Ей мало кто пользовался — она была не такой расхлябанной, как городские колеи. Ели вздымались передо мной высокой стеной. Они просили, умоляли…
Не было никаких людей. Не было рамок, не было этикета, не было никакой истории рода, которая обязала бы меня остаться в позолоченной темнице навечно.
А я вспомнила, как лес гнал меня прочь от себя и ощутила радость. Он вновь готов принять меня под свои своды, я снова могу ощутить единство, войти в круг осенней песни и ощутить вечность, протекающую сквозь пальцы.
Я забыла обо всем. Я тянулась к лесу своей душой, принимая своё предназначение. Я готова была стать Хозяйкой, о чем так настойчиво просил меня лес. Он был беззащитен — я хотела дать ему укрытие. Стоило мне ступить на мягкие иголки, как лес запел.
Воздух стал чище, слаще, наполнился летней приторностью и мне даже показалось, что вот-вот выглянет огромный месяц. Где-то вдали улыбнется Драгомир и погладит лисицу по ушам, а я рассмеюсь и вскочу на призрачного коня, который понесется по лесу. Мой смех отразят капли дождя, ветер подхватит его, и унесет в высь, где мне вторят птицы.

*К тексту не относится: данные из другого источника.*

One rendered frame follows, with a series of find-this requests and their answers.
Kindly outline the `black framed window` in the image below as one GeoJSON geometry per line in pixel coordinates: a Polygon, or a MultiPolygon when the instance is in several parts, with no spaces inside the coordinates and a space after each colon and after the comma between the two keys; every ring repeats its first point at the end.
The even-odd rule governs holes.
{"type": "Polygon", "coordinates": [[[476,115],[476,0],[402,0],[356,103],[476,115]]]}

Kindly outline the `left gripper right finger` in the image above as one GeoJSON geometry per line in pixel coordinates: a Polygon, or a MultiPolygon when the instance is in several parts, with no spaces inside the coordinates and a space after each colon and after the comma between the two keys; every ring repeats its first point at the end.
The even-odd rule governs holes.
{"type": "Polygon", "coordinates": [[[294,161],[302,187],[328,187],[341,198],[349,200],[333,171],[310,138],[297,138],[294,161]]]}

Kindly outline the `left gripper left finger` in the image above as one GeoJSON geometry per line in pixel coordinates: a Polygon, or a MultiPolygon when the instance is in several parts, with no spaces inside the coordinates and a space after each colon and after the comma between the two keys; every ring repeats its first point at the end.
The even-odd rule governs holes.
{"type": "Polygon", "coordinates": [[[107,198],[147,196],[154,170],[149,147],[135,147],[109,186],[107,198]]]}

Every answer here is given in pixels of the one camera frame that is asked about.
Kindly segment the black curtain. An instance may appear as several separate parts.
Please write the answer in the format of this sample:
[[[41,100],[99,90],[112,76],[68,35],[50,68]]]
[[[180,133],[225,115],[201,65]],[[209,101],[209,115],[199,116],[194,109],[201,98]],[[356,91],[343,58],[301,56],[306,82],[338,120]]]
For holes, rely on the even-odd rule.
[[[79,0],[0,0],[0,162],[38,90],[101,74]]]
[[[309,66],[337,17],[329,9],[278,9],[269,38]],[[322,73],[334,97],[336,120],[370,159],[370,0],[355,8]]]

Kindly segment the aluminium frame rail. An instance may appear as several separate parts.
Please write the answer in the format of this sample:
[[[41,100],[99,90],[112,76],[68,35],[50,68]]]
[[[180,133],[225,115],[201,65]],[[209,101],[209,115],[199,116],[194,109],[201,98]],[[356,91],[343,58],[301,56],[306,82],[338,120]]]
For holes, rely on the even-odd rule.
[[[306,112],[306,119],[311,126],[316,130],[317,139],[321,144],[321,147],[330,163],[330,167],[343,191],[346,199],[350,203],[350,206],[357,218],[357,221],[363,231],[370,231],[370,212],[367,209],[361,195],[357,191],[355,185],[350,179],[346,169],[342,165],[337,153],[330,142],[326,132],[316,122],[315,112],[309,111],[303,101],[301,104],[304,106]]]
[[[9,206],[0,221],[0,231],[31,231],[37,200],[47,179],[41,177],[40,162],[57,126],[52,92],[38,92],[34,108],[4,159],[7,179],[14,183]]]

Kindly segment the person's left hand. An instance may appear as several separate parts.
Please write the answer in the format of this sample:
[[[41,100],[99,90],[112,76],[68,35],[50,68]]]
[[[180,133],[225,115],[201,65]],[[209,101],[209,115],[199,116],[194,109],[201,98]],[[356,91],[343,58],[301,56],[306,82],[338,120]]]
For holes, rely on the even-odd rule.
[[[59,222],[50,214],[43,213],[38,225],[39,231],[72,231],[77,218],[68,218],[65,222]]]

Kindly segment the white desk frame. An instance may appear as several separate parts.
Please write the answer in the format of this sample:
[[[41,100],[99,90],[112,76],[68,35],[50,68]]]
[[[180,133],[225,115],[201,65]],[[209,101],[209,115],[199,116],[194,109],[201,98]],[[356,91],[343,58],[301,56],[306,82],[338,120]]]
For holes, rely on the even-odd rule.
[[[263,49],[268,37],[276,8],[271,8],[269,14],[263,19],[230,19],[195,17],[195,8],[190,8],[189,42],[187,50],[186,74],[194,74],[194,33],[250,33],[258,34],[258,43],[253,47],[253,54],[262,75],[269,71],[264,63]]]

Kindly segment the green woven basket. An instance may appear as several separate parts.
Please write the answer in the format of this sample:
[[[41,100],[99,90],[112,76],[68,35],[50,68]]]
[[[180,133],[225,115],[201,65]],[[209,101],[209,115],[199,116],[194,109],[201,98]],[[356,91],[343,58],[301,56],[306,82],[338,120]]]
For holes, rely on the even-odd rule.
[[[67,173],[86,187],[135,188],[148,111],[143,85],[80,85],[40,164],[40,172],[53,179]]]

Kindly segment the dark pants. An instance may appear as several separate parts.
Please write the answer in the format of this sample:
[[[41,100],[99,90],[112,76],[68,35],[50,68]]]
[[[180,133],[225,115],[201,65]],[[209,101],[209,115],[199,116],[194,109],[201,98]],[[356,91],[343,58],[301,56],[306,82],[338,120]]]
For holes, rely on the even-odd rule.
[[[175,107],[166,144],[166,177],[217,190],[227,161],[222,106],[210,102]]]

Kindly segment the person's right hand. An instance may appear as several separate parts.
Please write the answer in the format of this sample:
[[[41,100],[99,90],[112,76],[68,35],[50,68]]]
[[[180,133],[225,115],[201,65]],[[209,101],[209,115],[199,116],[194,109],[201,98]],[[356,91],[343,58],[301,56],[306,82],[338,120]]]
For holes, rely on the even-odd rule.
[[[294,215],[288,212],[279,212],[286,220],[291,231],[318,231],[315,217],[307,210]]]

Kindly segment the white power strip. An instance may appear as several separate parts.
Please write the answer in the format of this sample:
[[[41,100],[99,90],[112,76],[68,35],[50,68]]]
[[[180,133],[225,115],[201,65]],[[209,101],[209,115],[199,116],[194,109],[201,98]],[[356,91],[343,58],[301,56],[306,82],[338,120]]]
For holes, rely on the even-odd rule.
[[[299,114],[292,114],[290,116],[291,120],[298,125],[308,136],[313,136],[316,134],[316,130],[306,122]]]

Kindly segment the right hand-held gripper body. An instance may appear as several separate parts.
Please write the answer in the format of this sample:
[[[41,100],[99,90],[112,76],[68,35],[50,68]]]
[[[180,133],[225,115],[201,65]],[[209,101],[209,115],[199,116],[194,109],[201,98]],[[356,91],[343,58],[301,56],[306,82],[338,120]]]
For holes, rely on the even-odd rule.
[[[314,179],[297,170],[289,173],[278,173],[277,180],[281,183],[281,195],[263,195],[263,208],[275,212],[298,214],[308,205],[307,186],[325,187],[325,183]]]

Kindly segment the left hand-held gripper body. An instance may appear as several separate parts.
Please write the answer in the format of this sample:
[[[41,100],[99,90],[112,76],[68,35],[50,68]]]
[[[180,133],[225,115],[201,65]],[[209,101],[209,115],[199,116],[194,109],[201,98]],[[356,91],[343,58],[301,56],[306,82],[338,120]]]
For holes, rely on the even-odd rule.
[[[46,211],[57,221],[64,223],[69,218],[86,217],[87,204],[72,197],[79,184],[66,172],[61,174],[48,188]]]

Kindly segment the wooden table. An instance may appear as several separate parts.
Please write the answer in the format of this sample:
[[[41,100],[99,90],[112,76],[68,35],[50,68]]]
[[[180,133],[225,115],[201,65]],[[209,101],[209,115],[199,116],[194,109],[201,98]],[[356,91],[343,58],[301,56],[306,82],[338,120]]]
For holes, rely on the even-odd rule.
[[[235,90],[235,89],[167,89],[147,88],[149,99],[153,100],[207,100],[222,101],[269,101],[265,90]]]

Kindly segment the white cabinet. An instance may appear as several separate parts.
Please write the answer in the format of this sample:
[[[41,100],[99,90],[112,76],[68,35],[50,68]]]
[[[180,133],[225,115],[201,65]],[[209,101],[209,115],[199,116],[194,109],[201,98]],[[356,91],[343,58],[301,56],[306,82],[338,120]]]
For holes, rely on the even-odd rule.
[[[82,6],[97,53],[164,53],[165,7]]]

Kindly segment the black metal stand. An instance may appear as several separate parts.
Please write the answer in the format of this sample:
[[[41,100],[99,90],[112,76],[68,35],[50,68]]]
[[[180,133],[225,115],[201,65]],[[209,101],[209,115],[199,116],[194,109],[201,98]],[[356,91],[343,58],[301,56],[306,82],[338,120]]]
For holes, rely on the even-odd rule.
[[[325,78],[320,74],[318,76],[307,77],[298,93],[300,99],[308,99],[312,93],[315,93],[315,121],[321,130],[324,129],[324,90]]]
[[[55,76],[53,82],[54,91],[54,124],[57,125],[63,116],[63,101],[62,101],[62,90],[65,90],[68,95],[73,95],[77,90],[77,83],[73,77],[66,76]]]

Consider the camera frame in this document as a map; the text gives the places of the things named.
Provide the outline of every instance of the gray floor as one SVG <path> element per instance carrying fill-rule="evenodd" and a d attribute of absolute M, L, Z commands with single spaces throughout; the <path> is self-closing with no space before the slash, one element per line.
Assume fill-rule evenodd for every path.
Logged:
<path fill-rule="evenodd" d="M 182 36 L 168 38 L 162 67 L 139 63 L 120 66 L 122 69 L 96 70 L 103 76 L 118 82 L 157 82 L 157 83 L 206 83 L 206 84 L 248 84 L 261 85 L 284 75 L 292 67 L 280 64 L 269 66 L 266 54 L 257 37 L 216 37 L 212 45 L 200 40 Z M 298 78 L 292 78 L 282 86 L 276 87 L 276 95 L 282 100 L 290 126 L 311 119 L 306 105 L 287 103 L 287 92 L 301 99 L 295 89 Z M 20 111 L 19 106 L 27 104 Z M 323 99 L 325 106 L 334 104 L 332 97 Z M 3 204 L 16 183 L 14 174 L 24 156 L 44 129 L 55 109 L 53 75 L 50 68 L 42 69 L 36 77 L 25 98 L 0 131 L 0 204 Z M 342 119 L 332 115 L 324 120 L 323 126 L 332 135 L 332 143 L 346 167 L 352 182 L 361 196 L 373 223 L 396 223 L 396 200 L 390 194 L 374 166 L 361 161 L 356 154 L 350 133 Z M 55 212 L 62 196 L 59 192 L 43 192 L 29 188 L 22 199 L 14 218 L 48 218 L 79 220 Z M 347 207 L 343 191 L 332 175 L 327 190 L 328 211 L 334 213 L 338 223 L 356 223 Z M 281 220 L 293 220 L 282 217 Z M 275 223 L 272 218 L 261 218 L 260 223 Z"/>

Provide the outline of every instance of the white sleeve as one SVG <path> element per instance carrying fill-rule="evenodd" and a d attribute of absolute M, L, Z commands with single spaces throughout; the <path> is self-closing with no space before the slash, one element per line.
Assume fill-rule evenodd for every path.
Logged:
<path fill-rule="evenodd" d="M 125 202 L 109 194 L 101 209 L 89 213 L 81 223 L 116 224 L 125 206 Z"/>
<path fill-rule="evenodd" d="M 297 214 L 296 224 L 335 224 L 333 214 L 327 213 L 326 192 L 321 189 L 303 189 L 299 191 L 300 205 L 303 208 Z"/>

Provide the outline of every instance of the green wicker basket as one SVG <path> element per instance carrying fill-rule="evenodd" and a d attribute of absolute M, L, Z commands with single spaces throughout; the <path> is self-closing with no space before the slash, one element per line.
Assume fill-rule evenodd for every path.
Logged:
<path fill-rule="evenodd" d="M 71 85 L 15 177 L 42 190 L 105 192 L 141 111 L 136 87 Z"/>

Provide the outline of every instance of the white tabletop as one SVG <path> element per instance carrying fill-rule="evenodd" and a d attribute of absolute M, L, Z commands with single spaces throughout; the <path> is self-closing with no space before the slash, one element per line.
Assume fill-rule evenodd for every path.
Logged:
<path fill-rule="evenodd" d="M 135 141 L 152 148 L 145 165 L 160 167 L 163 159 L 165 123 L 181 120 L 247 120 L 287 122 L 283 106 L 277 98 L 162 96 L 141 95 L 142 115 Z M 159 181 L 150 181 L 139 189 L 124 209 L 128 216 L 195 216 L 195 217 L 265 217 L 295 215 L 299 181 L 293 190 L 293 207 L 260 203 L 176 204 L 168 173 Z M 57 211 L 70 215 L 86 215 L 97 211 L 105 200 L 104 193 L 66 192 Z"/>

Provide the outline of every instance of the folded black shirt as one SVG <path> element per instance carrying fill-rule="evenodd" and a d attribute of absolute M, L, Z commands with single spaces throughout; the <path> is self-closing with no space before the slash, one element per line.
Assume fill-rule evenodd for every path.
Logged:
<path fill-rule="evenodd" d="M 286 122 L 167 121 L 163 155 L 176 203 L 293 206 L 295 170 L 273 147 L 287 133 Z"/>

Я прикасалась к деревьям и чувствовала в них жизнь. Жизнь, которая приветствовал меня, как свою новую владычицу и защитницу. Мне хотелось петь, петь вместе с лесом. Из-за ели выскользнул маленький анчутка и благодарно поклонился мне, что-то неразборчиво пища.
Я улыбнулась, увидев волков. Они никогда не подходили так близко к опушке, так близко к столице — но они вышли поприветствовать меня, свою новую Хозяйку. Где-то на границе сознания мне послышался хохот Шайсэаса, но сейчас это было неважно. Я опустилась на колени, и пушистая волчья голова легла мне на плечо.
— Здравствуй, любимый, — улыбнулась я.
У Драгомира был волк — Огниян, большой матерый волчище с горящими глазами. Волки мягкой поступью окружили меня и начали тыкаться носами мне в спину и в плечи. Я пыталась обнять всех.
— Тихо, тихо! — рассмеялась я. — С ног собьете!
Рядом согласно проскрипела старая ель, махнув на нерадивых животных своей лапой. Она тоже была согласна, что новую Хозяйку сбивать с ног было негостеприимно.
«Хозяйка» — поклонилась ель.
— Да что вы заладили, Хозяйка да Хозяйка! Хоть по имени назовите разок, — хмыкнула я.
Ель сосредоточенно зашевелила лапами. Волки потоптались и втянули носами воздух, будто бы в нем крылись ответы на все их вопросы. Анчутка почесал голову и смущенно спрятался обратно за дерево.
— Мама! — вдруг послышалось где-то поблизости.
Волки напряглись и дернулись было в том направлении, но я резко крикнула им:
— Стойте!
Меня пробудил мой собственный голос. Я мотнула головой, сбрасывая с себя последние крупицы дурмана. Это был не мой лес. Это не было домом — я просто настолько хотела видел здесь родные Северные Леса, что обманулась… Наверняка не без помощи Шайсэаса.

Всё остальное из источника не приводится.